Re: [patch 12/12] mm: correctly synchronize rss-counters atexit/exec
From: Hugh Dickins
Date: Thu Jun 07 2012 - 21:16:54 EST
On Thu, 7 Jun 2012, Linus Torvalds wrote:
> Ugh, looking more at the patch, I'm getting more and more convinces
> that it is pure and utter garbage.
>
> It does "sync_mm_rss(mm);" in mmput(), _after_ it has done the
> possibly final mmdrop(). WTF?
>
> This is crap, guys. Seriously. Stop playing russian rulette with this
> code. I think we need to revert *all* of the crazy rss games, unless
> Konstantin can show us some truly obviously correct fix.
>
> Sadly, I merged and pushed out the crap before I had rebooted and
> noticed this problem, so now it's in the wild. Can somebody please
> take a look at this asap?
>
> Linus
>
> On Thu, Jun 7, 2012 at 5:17 PM, Linus Torvalds
> <torvalds@xxxxxxxxxxxxxxxxxxxx> wrote:
> > This patch actually seems to have made the
> >
> > BUG: Bad rss-counter state ..
> >
> > problem *much* worse. It triggers all the time for me now - I've got
> > 408 of those messages on my macbook air within a minute of booting it.
> >
> > Not good.
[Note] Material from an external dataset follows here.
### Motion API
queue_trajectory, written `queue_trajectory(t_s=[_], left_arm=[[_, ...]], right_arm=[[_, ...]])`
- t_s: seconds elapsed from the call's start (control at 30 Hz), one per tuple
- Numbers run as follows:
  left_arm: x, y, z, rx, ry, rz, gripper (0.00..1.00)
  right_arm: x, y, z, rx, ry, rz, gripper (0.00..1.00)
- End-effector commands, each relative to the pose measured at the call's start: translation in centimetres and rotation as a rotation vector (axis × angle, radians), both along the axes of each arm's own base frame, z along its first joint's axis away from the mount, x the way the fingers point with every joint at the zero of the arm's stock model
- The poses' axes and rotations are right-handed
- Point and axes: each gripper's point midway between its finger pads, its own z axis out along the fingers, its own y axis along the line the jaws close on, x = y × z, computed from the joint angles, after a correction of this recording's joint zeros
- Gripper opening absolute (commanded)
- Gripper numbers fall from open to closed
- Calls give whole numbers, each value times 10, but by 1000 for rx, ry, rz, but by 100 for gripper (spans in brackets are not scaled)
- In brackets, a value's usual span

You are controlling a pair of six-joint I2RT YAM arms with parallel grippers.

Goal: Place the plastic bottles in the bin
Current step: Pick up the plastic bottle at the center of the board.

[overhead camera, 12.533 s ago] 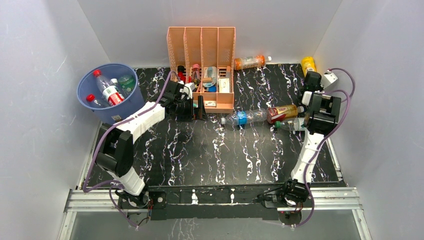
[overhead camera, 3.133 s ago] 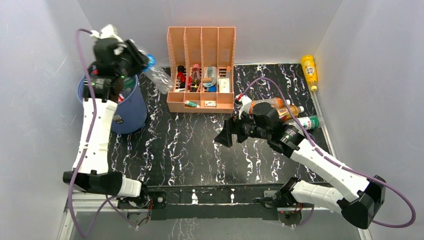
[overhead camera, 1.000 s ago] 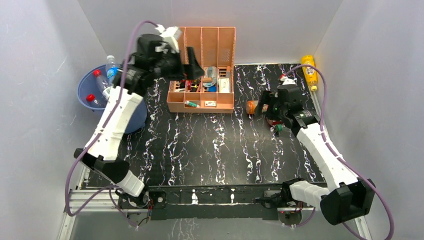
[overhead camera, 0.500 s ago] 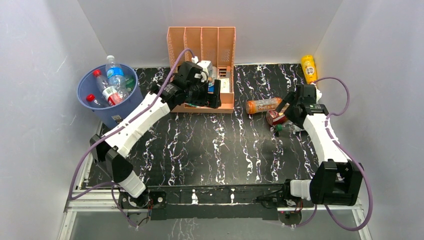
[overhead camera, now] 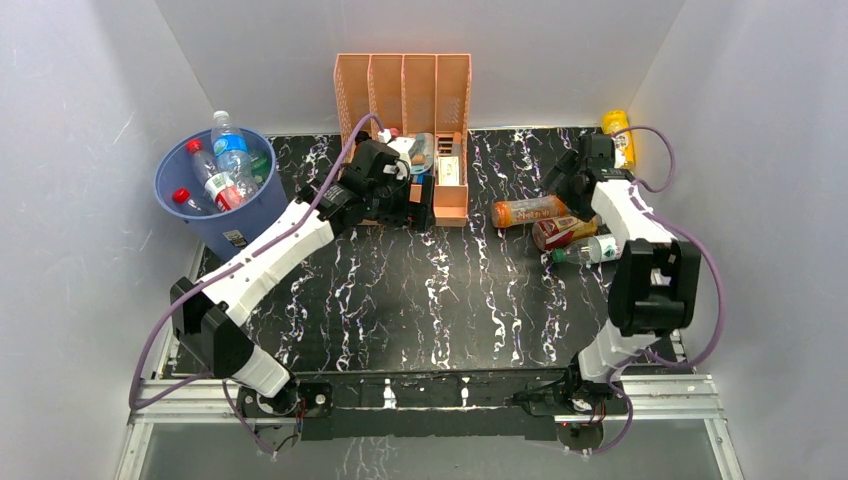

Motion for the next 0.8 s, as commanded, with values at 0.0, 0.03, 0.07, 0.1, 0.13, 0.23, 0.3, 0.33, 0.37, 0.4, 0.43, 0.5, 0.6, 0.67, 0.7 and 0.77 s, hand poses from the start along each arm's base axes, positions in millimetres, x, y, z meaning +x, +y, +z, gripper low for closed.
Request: queue_trajectory(t_s=[0.0,0.03,0.07,0.1,0.13,0.23,0.3,0.33,0.37,0.4,0.43,0.5,0.6,0.67,0.7,0.77], left_arm=[[-6,4,20,-45,-51,-8,98],[-7,5,21,-46,-55,-7,98],[-8,6,22,-46,-57,-6,98],[-8,7,22,-48,-58,-5,98],[-9,8,23,-49,-60,-3,98],[-12,10,24,-45,-54,0,98],[-12,11,25,-44,-52,2,98],[-13,11,25,-43,-49,2,98],[-13,11,25,-41,-45,2,98],[-13,11,25,-38,-42,3,98],[-13,10,24,-36,-35,3,98],[-14,9,25,-39,-24,0,98],[-14,8,25,-36,-13,-3,98],[-14,7,24,-34,-7,-5,98],[-13,6,23,-33,-2,-6,98],[-13,5,23,-33,4,-7,98]], right_arm=[[27,-2,-5,4,2,-27,98],[30,-2,-6,4,9,-27,98],[32,-1,-18,6,40,-27,98],[35,0,-23,13,53,-23,98],[37,3,-36,27,91,-23,98],[42,9,-65,57,153,-14,98],[44,11,-78,69,188,-10,98],[48,12,-82,72,189,-9,98],[50,12,-86,72,196,-9,98],[57,12,-89,70,197,-3,98],[63,12,-95,66,206,2,98],[75,12,-101,58,214,15,98],[81,12,-107,48,213,34,95],[86,11,-107,38,192,50,90],[88,11,-109,31,183,54,86],[90,10,-111,22,178,65,77]])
Especially not good when it's marked for stable too.
I'm on the Cc, but I've not been following closely, I've not been able
to reproduce the issue with Konstantin's commit in just now, and I've
not even tried Oleg's version: so, don't trust me an inch.
But I was surprised that that patch went to you, I thought Konstantin
and Oleg had just reached agreement that Oleg's version (reposted this
morning in the "3.4-rc7: BUG: Bad rss-counter state" thread) was nicer.
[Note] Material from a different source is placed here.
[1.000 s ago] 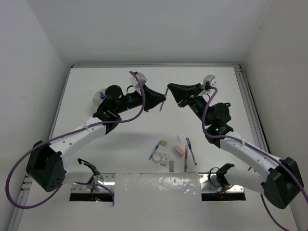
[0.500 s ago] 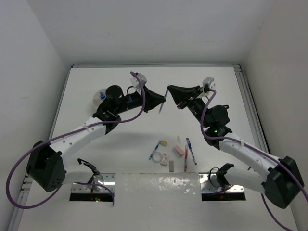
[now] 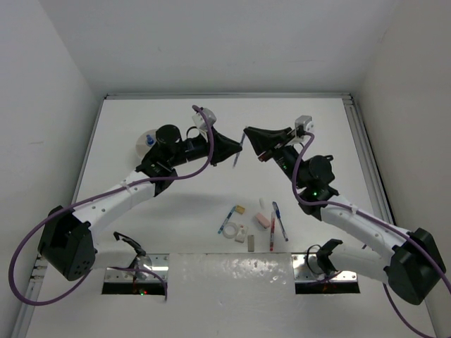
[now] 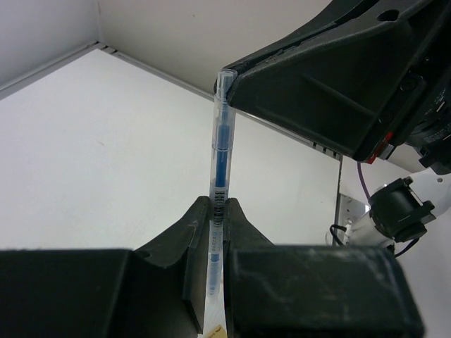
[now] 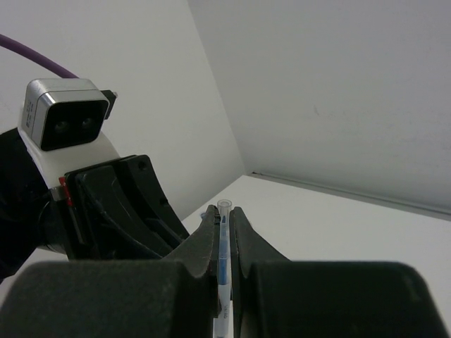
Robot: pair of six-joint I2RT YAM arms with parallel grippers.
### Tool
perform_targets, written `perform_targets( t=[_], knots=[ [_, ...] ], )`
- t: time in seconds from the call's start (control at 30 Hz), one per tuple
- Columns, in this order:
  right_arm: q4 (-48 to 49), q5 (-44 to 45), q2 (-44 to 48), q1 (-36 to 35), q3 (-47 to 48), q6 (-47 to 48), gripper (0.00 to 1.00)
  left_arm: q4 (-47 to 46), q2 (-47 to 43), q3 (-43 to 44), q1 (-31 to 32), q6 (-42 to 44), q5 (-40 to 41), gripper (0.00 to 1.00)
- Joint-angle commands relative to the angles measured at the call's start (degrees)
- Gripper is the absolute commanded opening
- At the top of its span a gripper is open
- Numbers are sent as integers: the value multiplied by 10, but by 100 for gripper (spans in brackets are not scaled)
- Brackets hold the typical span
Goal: Sort the stationery into containers
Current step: Close the pen cap on the pen.
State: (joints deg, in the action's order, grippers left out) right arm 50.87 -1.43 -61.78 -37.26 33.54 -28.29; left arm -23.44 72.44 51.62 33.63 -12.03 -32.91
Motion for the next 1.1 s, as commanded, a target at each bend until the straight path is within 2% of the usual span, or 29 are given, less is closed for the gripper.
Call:
perform_targets(
  t=[0.0,0.4,0.63,0.8,0.93,1.07],
  knots=[
    [-129,-66,-14,-27,-38,-3,0,-157,-22,30,-20,3,35,0],
    [-160,-67,-4,-30,-28,31,0,-151,-28,21,-23,18,13,0],
    [-192,-90,-7,-29,26,61,0,-69,-46,20,-35,76,-16,0],
    [-206,-96,-13,-30,35,69,0,-70,-49,18,-40,81,-22,0],
    [-205,-94,-12,-30,38,69,14,-64,-50,16,-40,82,-30,0],
    [-208,-84,-4,-29,45,81,19,-62,-51,14,-41,84,-34,0]
  ],
)
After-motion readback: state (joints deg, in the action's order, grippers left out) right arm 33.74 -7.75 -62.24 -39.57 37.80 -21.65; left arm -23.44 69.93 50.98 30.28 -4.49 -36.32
And it looks like it does not do anything offensive in mmput().
Doing things after something called "mm_release" sounds equally
bad, but IIRC that's not so.
You probably want to revert Konstantin's, try out Oleg's on your Air,
and maybe wait for Konstantin and Oleg to confirm the below.
Offline for a few hours,
Hugh
[PATCH] correctly synchronize rss-counters at exit/exec
From: Oleg Nesterov <oleg@xxxxxxxxxx>
A simplified version of Konstantin Khlebnikov's patch.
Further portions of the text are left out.